● **WORK INSTRUCTION**
Scan the listing for the word "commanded", and copy out each line where it is found.
=== Section Start ===
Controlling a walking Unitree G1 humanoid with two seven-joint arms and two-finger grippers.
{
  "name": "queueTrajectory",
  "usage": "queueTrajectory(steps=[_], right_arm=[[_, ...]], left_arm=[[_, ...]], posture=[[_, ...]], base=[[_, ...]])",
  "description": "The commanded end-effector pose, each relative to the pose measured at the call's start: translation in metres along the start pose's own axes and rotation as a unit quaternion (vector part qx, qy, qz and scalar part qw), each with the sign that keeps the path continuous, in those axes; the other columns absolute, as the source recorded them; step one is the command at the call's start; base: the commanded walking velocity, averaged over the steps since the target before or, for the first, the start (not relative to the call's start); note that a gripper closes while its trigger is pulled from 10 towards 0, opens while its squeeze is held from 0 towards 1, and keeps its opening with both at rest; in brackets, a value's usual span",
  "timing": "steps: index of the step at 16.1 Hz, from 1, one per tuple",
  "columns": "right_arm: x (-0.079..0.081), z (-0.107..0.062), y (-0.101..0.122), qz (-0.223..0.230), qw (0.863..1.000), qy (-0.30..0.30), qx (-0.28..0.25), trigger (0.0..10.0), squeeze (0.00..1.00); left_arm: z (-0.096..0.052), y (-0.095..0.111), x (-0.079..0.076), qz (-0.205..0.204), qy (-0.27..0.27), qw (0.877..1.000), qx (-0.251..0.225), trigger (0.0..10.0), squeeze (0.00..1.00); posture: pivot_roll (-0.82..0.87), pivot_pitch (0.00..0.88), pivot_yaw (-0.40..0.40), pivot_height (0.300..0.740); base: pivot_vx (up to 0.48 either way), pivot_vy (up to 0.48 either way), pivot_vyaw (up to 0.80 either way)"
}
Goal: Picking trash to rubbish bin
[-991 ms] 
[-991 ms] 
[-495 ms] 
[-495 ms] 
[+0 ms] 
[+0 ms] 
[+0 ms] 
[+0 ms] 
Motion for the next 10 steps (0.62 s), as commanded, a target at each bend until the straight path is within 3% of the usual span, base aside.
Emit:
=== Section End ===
● **FINISHED EXERCISE**
  "description": "The commanded end-effector pose, each relative to the pose measured at the call's start: translation in metres along the start pose's own axes and rotation as a unit quaternion (vector part qx, qy, qz and scalar part qw), each with the sign that keeps the path continuous, in those axes; the other columns absolute, as the source recorded them; step one is the command at the call's start; base: the commanded walking velocity, averaged over the steps since the target before or, for the first, the start (not relative to the call's start); note that a gripper closes while its trigger is pulled from 10 towards 0, opens while its squeeze is held from 0 towards 1, and keeps its opening with both at rest; in brackets, a value's usual span",
Motion for the next 10 steps (0.62 s), as commanded, a target at each bend until the straight path is within 3% of the usual span, base aside.

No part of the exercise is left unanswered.